Laubwälder würden hierzulande in der Regel nur dann brennen, wenn der Mensch durch die Baumernte größere lichte Flächen schafft, die durch Sonne und Wind unnatürlich stark austrocknen. „Ein zentrales Problem besteht für mich darin, dass wir unseren Wäldern nicht mehr erlauben alt zu werden“, sagt Fähser. „Bei Nadelwäldern steigt damit automatisch das Risiko, dass die Flächen komplett abbrennen.“ Was Laub- und Mischwälder angeht, kritisiert Fähser insbesondere auch die forstwirtschaftliche Methode der „Lichtwuchsbeschleunigung.“ Bei dieser Methode werden in Forsten einzelne größere Zielbäume für die spätere Ernte erhalten, der Bereich um die Bäume herum aber ausgelichtet, um für die Zielbäume bessere Wachstumsbedingungen zu schaffen. „Damit wird das feucht-kühle Waldklima gestört, was sich gerade in extrem heißen Sommern rächen kann.“

Dichte Wälder gegen Feuer

Für Lutz Fähser gibt es im Hinblick auf die Brandgefahr daher vor allem einen Ausweg: dem Wald die Chance geben, sich wieder natürlich zu entwickeln. „Dichte, extensiv bewirtschaftete Wälder sind der beste Schutz.
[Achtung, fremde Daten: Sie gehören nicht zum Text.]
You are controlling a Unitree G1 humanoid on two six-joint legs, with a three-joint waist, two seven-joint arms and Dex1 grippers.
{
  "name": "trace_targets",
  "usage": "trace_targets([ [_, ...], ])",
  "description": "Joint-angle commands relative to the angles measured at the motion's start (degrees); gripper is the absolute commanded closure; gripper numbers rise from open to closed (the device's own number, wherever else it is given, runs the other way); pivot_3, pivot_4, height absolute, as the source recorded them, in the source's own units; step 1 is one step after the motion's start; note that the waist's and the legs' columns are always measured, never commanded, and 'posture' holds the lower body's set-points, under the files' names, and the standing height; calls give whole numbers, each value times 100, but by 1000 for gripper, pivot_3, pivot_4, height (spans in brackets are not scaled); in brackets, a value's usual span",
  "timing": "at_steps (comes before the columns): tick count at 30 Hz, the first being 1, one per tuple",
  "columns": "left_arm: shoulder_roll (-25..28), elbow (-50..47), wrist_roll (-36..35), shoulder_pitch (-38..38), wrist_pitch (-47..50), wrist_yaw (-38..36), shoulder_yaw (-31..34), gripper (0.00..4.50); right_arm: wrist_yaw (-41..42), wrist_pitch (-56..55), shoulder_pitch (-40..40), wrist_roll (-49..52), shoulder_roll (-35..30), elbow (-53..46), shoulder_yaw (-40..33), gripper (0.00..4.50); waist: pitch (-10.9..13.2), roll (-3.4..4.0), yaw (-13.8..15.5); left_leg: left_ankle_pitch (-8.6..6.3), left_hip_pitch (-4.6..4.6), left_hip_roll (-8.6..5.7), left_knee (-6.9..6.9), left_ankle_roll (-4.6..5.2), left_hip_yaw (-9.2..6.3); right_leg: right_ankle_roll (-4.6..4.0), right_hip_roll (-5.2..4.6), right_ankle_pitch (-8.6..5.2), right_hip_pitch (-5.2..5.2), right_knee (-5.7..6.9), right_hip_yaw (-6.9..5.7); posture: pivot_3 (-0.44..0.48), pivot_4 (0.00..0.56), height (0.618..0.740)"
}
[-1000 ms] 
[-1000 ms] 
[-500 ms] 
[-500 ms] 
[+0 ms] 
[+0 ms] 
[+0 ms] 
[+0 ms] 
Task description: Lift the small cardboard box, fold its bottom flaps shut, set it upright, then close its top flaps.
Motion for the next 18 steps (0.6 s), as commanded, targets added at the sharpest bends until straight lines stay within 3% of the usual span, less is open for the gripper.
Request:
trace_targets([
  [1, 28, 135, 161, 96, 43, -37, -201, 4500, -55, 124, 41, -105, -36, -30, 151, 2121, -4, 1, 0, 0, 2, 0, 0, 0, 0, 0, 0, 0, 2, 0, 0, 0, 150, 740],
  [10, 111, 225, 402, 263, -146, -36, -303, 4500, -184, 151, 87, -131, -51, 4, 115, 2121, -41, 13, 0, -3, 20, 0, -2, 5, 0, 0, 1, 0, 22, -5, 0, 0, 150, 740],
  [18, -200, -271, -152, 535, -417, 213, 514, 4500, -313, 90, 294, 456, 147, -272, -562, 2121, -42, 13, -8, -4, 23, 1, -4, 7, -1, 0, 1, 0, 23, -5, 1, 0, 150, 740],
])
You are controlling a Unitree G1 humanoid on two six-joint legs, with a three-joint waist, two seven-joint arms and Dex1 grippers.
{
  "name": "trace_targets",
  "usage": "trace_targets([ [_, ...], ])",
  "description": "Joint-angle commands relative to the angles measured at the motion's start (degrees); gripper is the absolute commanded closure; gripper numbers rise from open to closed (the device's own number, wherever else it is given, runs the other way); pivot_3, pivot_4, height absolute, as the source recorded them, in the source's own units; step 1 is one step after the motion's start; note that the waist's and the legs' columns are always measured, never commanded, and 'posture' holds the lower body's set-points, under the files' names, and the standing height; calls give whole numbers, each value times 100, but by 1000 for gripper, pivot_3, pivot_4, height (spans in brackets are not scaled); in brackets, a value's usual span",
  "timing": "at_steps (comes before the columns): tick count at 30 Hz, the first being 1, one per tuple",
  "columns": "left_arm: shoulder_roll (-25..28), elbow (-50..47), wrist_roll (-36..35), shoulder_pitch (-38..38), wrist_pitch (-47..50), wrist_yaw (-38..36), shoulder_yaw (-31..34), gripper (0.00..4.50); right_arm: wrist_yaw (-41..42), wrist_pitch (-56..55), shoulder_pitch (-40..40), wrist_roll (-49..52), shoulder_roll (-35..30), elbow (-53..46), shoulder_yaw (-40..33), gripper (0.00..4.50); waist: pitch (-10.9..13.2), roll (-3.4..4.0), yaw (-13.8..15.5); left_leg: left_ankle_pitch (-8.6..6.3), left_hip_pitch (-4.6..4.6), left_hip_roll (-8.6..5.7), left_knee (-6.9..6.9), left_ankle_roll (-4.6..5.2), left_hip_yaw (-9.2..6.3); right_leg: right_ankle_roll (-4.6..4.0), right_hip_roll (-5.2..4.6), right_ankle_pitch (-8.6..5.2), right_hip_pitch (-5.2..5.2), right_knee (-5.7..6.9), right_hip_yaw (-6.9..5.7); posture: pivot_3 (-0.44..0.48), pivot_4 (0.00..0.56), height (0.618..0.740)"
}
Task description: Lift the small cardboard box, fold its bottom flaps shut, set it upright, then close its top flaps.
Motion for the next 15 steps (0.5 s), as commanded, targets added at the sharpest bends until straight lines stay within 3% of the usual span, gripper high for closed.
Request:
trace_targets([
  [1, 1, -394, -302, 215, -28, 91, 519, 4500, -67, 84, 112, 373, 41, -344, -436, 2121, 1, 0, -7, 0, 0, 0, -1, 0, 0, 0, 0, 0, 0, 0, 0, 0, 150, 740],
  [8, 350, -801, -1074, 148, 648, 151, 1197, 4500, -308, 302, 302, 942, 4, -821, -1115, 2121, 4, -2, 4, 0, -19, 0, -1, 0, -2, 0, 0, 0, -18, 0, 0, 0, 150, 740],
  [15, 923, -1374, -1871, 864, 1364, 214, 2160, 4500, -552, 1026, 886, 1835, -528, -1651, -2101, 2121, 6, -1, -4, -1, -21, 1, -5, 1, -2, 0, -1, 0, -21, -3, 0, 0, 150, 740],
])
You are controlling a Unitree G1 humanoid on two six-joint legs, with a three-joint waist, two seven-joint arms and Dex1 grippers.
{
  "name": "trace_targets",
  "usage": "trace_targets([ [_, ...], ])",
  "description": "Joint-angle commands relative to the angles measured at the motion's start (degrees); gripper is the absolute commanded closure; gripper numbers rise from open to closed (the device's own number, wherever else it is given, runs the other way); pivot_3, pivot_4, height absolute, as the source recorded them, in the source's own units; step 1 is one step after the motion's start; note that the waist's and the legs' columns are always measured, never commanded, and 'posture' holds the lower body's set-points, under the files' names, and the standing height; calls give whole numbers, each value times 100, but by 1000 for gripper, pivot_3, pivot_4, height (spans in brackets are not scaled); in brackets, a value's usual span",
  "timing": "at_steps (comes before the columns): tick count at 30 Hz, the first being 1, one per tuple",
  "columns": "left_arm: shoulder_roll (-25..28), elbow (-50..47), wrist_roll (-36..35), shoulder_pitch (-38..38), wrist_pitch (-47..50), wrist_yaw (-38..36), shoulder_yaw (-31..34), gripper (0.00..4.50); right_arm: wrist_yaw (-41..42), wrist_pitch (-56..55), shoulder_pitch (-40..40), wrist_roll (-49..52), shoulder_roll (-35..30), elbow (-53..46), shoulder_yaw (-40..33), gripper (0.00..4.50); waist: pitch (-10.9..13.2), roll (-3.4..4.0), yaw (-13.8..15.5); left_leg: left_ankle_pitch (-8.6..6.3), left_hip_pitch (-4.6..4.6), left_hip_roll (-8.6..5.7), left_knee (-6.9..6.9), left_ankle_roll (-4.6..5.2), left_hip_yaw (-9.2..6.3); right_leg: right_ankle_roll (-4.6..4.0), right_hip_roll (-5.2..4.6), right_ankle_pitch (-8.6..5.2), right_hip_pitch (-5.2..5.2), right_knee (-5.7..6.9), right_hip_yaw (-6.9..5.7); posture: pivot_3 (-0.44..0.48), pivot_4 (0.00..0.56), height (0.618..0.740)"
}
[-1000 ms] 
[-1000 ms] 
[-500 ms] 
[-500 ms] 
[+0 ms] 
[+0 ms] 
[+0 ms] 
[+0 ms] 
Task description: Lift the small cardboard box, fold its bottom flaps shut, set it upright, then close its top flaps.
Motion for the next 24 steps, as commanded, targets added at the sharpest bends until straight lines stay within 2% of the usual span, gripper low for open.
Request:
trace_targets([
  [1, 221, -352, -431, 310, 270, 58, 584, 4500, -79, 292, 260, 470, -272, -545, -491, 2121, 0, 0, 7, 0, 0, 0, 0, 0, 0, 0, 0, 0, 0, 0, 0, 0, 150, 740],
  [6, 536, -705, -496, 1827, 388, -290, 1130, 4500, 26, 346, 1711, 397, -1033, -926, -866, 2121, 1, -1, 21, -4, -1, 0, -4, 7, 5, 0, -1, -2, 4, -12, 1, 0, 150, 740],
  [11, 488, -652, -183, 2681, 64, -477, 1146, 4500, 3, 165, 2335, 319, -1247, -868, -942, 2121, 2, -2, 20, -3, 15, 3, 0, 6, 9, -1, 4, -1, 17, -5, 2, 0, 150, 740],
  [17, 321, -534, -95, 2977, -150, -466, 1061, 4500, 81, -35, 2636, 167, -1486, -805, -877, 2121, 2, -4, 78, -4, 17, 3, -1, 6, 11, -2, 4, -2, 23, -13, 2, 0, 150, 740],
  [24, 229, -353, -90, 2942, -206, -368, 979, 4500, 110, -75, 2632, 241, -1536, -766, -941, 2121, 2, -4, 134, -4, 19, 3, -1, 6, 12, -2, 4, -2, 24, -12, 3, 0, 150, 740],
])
Gerade auch mit dem sich verändernden Klima bieten sie mit ihrem dämpfenden Mikroklima eine Robustheit, die sich in Tausenden von Jahren so entwickelt hat. Mit künstlichen ausgetrockneten Standorten hingegen gehen wir enorme wirtschaftliche Risiken ein.“

Anmerkung: Dr. Lutz Fähser ist auch Mitglied im wissenschaftlichen Beirat der Naturwald Akademie. Er erhält zusammen mit Knut Sturm den renommierten B.A.U.M.-Umweltpreis 2018 für ihr Engagement mit dem sie die Nachhaltigkeit in (Forst-)Unternehmen und in der Gesellschaft voranbringen.